A caveat is that the signatures can only be resolved dynamically, and not during construction of the typed-function, as these "reference" callback function signatures aren't yet resolved. Chicken-egg problem.

gwhitney commented 2 years ago

Orthogonally to either option (A) or option (B), we could promote the following pattern:

const rootFns = {
  number: x => Math.sqrt(x),
  string: s => rootFns.number(parseFloat(s)),
  'number,number': (r,x) => Math.pow(x, 1/r),
  'number,string': (r,s) => rootFns['number,number'](r, parseFloat(s))
}
const root = typed('root', rootFns)

It seems to me like we could just always use this pattern except when full redispatch on the new arguments is wanted, for which typed would need to provide some (preferably heavy for the sake of discouraging its use) mechanism, whichever mechanism you like best -- the current one or one of these alternates or something else.

Am I missing something? This approach seems clean and without drawbacks to me...

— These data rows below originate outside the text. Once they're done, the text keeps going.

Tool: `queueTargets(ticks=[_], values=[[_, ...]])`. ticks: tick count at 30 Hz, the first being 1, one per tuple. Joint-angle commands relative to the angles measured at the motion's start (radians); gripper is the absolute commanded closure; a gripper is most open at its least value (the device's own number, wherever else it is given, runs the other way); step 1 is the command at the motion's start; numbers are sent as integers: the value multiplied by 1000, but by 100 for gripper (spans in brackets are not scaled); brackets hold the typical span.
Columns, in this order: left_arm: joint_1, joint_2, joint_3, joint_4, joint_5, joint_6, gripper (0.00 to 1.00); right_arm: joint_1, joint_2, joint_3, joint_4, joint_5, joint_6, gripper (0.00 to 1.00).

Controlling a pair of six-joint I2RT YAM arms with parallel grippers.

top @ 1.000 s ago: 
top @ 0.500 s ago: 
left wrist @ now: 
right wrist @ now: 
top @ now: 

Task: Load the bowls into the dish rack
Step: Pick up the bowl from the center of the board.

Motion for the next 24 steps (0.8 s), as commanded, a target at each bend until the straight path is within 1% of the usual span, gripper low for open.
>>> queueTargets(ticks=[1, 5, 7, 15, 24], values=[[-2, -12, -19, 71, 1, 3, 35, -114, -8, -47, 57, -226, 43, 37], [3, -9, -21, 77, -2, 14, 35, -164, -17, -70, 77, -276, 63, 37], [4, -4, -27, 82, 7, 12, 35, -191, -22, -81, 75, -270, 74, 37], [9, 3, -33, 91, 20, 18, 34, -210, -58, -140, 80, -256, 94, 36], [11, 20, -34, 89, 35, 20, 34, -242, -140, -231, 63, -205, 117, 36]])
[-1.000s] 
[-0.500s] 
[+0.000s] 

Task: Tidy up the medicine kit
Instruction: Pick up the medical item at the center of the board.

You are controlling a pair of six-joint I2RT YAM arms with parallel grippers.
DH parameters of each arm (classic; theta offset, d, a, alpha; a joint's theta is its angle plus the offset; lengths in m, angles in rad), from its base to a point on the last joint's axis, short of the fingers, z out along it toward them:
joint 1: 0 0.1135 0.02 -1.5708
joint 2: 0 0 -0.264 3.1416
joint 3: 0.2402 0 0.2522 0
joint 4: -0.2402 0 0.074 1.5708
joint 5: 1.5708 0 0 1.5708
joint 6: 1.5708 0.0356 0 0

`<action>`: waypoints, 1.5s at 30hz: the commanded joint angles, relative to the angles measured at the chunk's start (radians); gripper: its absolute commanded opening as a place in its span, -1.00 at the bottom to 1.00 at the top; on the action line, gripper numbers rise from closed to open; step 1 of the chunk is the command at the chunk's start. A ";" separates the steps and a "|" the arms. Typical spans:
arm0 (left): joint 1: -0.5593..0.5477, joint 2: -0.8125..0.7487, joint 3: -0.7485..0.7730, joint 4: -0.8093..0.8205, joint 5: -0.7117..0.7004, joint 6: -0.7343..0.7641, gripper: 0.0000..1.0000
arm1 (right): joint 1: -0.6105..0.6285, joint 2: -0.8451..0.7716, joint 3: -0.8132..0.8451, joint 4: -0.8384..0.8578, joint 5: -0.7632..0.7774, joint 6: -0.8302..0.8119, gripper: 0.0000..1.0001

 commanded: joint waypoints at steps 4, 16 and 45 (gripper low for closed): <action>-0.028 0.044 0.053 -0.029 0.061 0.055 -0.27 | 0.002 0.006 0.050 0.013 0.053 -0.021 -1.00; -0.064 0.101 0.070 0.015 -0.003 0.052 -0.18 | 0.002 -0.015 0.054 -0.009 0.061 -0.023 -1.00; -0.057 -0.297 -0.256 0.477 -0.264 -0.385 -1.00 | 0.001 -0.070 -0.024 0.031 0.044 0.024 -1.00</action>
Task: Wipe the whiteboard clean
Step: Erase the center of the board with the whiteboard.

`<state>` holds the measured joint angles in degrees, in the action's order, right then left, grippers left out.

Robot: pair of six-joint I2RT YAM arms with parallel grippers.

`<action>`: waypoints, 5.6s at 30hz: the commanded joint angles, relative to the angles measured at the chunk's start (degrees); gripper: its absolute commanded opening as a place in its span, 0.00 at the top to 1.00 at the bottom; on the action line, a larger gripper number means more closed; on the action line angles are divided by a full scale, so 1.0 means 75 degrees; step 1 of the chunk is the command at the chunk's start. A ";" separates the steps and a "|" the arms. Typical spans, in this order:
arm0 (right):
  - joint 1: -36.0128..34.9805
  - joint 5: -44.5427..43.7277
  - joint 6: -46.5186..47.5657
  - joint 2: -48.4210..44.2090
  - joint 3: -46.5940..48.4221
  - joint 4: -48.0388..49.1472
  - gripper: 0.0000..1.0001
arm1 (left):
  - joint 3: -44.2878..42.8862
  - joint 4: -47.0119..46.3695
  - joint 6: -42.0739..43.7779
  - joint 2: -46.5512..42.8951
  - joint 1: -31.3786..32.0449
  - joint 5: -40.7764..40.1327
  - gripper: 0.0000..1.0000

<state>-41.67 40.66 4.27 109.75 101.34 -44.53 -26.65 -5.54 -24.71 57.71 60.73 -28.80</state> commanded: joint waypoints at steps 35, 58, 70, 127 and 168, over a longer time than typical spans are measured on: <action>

gwhitney commented 2 years ago

So if you like this approach and if you are fine with the existing means of redispatch for now, then all that would be indicated at this time would be a documentation change plus an initiative that as mathjs typed functions are touched, they be refactored to the suggested pattern where possible.

gwhitney commented 2 years ago

It occurs to me that in the pattern I posted earlier today ("pattern one"), the rootFns['number,number'] dereference happens on every call, when conceptually it could/should happen just at creation time. Not sure if that makes any appreciable difference, but one could avoid it with something like

const rootFns = {
  number: x => Math.sqrt(x),
  'number,number': (r,x) => Math.pow(x, 1/r)
}
rootFns.string: (rootNumber => s => rootNumber(parseFloat(s)))(rootFns.number)
rootFns['number,string'] = (rootNN => (r,s) => rootNN(r, parseFloat(s)))(rootFns['number,number'])
const root = typed(rootFns)

but now the syntax is getting a bit baroque. I guess option B is roughly an automated version of this scheme, but I think your caveat 2 above says that because of that automation, the dereference of the signature would still happen on each execution -- so it seems to me we might as well go with the much more readable "pattern one" as it's therefore no worse than option (B).

Alternatively,

const rootNumber = x => Math.sqrt(x)
const rootNN = (r,x) => Math.pow(x, 1/r)
const root = typed({
  number: rootNumber,
  string: s => rootNumber(parseFloat(s)),
  'number,number': rootNN,
  'number,string': (r, s) => rootNN(r, parseFloat(s))
})

This has the benefit of minimizing execution-time de-reference, with greater readability, and without using option A or option B, just at the cost of being slightly more verbose. On the other hand, in general it might be fairly reasonable to define one's "base" implementations before the call to typed, and then only have the "derived" implementations defined in-line in the typed() call. So I think of all the proposals here for calls to specific signatures, I like this one the best, all things considered.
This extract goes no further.